A Globonews, canal pago de notícias da Globo, informou nesta terça-feira que um avião da companhia Pantanal caiu em um prédio comercial da zona sul de São Paulo. A emissora entrou ao vivo com imagens de um incêndio em São Paulo, informando que a causa era a queda de um avião.


‘Interrompemos a transmissão’, entrou o locutor da Globo News, ‘acaba de chegar a informação de que um avião da empresa aérea Pantanal caiu em cima de um prédio comercial’. A notícia repercutiu em todos os lugares, inclusive nas agências Reuters e France Presse despachando para o mundo: ‘Segundo a rede local TV Globo, um avião se chocou com prédio’. Foi parar no britânico Sky News e na CNN, que cortou sua transmissão para o mundo com ‘Breaking News’ sobre a queda do avião em São Paulo.


Minutos após a notícia da Globonews, a Pantanal divulgou um comunicado negando o fato, que também foi desmentido pela Anac (Agência Nacional de Aviação Civil) e pelo Corpo de Bombeiros.


O canal pago, após cerca de cinco minutos de transmissão ao vivo, passou a informar que o incêndio ocorrera em uma fábrica de colchões e que não havia vítimas. A emissora não informou a origem do erro, mas se justificou:


A respeito do incêndio ocorrido hoje à tarde em São Paulo, a Globo News, como um canal de noticias 24 horas, pôs no ar imagens do fogo assim que as captou. Como é normal em canais de notícias, apurou as informações simultaneamente à transmissão das imagens. A primeira informação sobre a causa do incêndio recebida pela Globo News foi a de que um avião teria se chocado com um prédio na região do Campo Belo, Zona Sul de São Paulo. Naquele momento bombeiros e Infraero ainda não tinham informação sobre o ocorrido. As equipes da própria Globo News constataram que não havia ocorrido queda de avião e desde então esclareceu que se tratava de um incêndio em um prédio comercial. Poucos minutos depois o Corpo de Bombeiros confirmou tratar-se de um incêndio em uma loja de colchões. Central Globo de Comunicação


Em seguida, a notícia sobre o local do incêndio foi mais uma vez reformulada, para a versão final de que se tratava, de fato, de uma loja de tapetes.

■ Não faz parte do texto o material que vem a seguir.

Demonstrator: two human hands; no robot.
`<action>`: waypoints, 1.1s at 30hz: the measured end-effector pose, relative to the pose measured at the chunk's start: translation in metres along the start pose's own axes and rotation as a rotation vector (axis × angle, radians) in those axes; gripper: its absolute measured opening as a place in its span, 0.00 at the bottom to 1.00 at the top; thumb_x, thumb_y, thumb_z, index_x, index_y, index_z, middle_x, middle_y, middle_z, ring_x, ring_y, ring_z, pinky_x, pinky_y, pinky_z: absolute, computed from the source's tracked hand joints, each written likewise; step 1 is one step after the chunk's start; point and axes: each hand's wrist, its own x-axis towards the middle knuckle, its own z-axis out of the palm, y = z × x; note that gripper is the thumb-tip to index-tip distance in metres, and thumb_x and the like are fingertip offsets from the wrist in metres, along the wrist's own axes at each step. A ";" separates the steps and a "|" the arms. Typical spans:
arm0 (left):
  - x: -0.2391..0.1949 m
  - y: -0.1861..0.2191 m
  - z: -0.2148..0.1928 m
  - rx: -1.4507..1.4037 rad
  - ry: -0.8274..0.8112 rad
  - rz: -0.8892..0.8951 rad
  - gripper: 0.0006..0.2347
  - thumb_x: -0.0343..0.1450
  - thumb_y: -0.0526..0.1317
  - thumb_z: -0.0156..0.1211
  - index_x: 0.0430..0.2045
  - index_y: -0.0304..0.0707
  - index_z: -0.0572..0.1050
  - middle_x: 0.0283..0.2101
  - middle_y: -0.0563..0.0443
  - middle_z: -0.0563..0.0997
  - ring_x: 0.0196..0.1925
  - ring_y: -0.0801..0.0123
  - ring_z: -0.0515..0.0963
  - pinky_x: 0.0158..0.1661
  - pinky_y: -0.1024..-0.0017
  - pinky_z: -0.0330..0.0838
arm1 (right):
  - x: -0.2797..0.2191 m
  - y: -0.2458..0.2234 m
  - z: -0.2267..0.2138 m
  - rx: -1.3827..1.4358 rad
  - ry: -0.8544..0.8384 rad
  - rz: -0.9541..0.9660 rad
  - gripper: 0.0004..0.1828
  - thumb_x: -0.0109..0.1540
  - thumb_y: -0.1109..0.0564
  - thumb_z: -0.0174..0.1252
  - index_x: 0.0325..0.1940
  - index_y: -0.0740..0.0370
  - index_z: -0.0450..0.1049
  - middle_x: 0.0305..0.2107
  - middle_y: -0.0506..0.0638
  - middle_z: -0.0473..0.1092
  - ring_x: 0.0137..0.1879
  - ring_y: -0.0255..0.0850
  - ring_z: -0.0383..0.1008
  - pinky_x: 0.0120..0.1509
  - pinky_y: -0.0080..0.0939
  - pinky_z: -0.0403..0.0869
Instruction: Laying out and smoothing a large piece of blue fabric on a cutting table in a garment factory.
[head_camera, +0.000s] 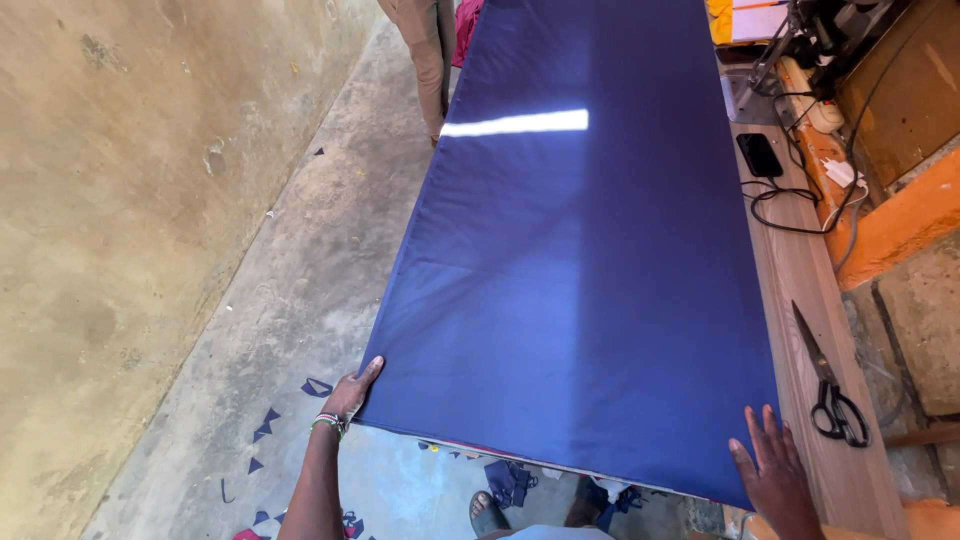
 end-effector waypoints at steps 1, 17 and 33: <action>0.014 -0.009 0.000 0.001 0.001 0.001 0.37 0.59 0.68 0.57 0.46 0.29 0.78 0.44 0.41 0.84 0.41 0.57 0.83 0.44 0.64 0.75 | -0.002 -0.002 -0.003 0.002 0.000 0.000 0.40 0.65 0.36 0.43 0.81 0.40 0.48 0.80 0.51 0.41 0.83 0.57 0.38 0.82 0.60 0.44; 0.085 -0.062 -0.001 0.065 0.184 0.275 0.25 0.71 0.63 0.56 0.17 0.40 0.67 0.24 0.54 0.69 0.29 0.71 0.65 0.32 0.69 0.60 | -0.009 -0.009 -0.011 0.091 -0.019 0.092 0.39 0.62 0.34 0.44 0.79 0.34 0.53 0.80 0.42 0.46 0.82 0.44 0.48 0.79 0.53 0.53; 0.095 -0.068 -0.002 -0.062 0.220 0.264 0.29 0.71 0.56 0.56 0.53 0.25 0.80 0.61 0.40 0.79 0.65 0.66 0.75 0.62 0.72 0.66 | -0.011 -0.024 -0.025 0.181 0.028 0.074 0.35 0.62 0.39 0.51 0.75 0.39 0.62 0.77 0.42 0.54 0.81 0.42 0.54 0.76 0.52 0.62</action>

Suspendemos agora o Ctrl + C e Ctrl +V, para extrair dos fatos três coisas.


Coisa 1: observem a gradação de tamanho dos fenômenos. Primeiro, era um avião a se chocar com um edifício, um prédio – seria a nossa versão de um choque em torres gêmeas? Depois, não era bem um avião, era algo, que deixou de existir. Depois, não era um prédio, era uma casa, uma loja de colchões. Depois, ao fim, continuava a ser uma loja (alguma dúvida?), mas de tapetes. Das mil e uma noites, talvez. Dos que voam.


Coisa 2: notem que a Globo News apurou as informações simultaneamente à transmissão das imagens. Leram bem: apurou! E como havia bem apurado, o locutor, em seu padrão globo de qualidade, via e narrava um avião entre as chamas. Mas naquele momento, bombeiros e Infraero ainda não tinham informação sobre o ocorrido. Incompetentes, os bombeiros e Infraero. A Globo News tinha. E furou, a realidade.


Coisa 3: a lembrança de Mark Twain. Diante das manchetes que anunciavam o seu falecimento, ele convocou os repórteres e lhes disse. E faço pela última vez o Ctrl+ C e Ctrl + V.: ‘As suas notícias sobre a minha morte são manifestamente exageradas’.